第539話 漆黒のスケルトンとエルダーリッチ

 禍々しい長剣を納刀し居合のような構えを取る漆黒のスケルトンに対峙するのは顔の横で十文字に双剣を構えるファーマーさん。


 どうやら漆黒のスケルトンはミナトに放ったあの一撃を繰り出そうとしているらしい。それは流麗と表現して差し支えない見事な抜き打ちの技で、もしミナトが踏み込んでいなければミナトは脇腹から上下に両断されていたであろう一撃である。


 あの時のミナトは自身の肉体が瓦解することも顧みず全力で身体強化を行った。その結果、漆黒のスケルトンの間合へと神速で踏み込み長剣を持つ右手を斬り飛ばすことに成功した。


『ファーマーさんはどうするんだろう?そういえばおれってファーマーさんの戦闘シーンって見たことないような……』


 未だにピクリともしない二人を前にミナトはブランデーを傾けつつそんなことを考えている。


「素晴らしいワインです〜!わたくしこんな甘くて美味しいワインは初めて頂きました〜」


「ふーむ。これがマスターの仰っていたブランデとな……。葡萄に由来すると思われるこの見事な味わいとよい香りが堪らん!この世界にこのような酒があるとは……」


 そんなことを言いつつ楽しんでいるのは既に漆黒のスケルトンと満足できる手合わせを終えたナタリアとロビン。どうやらナタリアは貴腐ワインが、ロビンはブランデーがお気に入りらしい。


「二人ともあの漆黒のスケルトンさんはどうだった?」


 そんなミナトに問いに、


「二千年前にわたくしと戦った時と比べますと〜、随分と腕を上げている印象です〜」


 ウットリと貴腐ワインで満たされたグラスを掲げながらナタリアが答える。


「あの美しい太刀筋はそのままに純粋に技量を上げた印象ですね〜。二千年前のわたくしでは少々手に余ったかもしれません〜」


 そう付け加えるナタリア。


「吾輩も同意見だ。配下と共に封印されていたという話だが、力を蓄えていたという方が正確ではないかと思う。現在の吾輩であれば問題ないが煉獄の首無し騎士ヘル・デュラハン時代の吾輩では現在の彼奴にはとどかぬとみた」


 ブランデーをゆっくりと楽しみつつロビンもそう言ってくる。


「そんなスケルトンさんの一撃をおれは……」


 闇魔法を使わず短剣で立ち向かったのはかなりの無茶であったらしいことを自覚するミナト。


「でもきっと結果的によい方に転ぶと思うわよ?」

「うむ!」

「ん!」


 シャーロットがそう言い、デボラが頷き、ミオも肯定するかのようにサムズアップを見せてくる。


「それはどういう……?」


 問い返すミナト。そんなミナトにシャーロットは黙って笑顔を返すのみ。


『何かあるのかな?』


 首を傾げるミナトである。


 ミナトたちがそんな会話をしている中でも漆黒のスケルトンとエルダーリッチのファーマーさんは互いに武器を構えて向かい合っていたのだが……、


 だが次の瞬間、激しい金属音が周囲に空気を切り裂いた。


「ファーマーさんってエルダーリッチ……、魔導士じゃなかったっけ……?」


 そう呟くミナトの視線の先では漆黒のスケルトンによる抜き打ち……、その最も威力の高いであろう切先三寸の部分に交差した双剣を打ち当て真っ向から斬撃を受け止めるファーマーさんの姿があった。


「いい斬撃だ。やだら腕上げだようだね」


 イケオジの顔にニヒルな笑みを浮かべてそう言うファーマーさんは完全に神の代理人を名乗る神父様状態である。
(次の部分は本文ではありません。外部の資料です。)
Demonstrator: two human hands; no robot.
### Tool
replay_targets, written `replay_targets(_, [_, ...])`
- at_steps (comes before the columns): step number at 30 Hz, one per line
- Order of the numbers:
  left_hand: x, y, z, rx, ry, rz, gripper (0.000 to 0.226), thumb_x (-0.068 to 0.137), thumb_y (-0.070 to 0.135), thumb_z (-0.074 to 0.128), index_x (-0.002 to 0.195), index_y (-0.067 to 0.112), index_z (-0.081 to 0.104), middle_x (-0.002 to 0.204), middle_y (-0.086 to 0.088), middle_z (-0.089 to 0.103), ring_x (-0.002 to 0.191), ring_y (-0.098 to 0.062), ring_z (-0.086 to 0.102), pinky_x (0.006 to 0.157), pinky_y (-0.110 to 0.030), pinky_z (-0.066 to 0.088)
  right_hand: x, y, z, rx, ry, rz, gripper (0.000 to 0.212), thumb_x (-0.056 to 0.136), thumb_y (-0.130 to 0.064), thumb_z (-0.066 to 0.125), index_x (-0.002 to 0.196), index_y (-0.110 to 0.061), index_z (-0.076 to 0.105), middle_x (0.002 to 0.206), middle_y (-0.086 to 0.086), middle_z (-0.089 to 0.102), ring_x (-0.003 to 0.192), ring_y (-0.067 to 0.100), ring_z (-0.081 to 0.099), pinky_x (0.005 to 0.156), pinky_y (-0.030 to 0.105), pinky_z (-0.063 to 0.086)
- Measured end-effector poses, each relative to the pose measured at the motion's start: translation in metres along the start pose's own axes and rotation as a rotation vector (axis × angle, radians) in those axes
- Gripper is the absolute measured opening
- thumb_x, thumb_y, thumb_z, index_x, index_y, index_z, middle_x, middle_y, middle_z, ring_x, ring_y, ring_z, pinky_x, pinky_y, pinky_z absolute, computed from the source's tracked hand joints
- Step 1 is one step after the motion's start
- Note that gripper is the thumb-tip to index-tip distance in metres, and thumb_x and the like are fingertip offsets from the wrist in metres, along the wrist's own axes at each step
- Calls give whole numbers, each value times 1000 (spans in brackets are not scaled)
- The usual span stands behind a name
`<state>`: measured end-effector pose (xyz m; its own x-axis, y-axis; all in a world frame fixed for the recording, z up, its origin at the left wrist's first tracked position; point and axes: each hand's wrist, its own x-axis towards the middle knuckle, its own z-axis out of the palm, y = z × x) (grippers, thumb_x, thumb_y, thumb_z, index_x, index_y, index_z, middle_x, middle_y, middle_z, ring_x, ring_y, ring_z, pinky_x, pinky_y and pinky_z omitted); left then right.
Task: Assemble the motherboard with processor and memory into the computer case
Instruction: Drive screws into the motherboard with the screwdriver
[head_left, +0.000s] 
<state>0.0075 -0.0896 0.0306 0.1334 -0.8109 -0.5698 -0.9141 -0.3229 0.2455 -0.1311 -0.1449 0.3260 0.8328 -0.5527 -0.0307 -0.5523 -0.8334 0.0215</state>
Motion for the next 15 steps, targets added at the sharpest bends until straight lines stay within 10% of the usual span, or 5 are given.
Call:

それでへったはずだそれと言ったはずですあんだに手加減はでぎねどあなたに手加減はできないと!」


「え!?」


 ミナトは聞こえてきた声に驚きの声をあげる。ファーマーさんの言葉が標準語に聞こえた気がしたのだ。


「ファーマーは本気ね……」


 シャーロットのそんな呟きが聞こえた気がした……。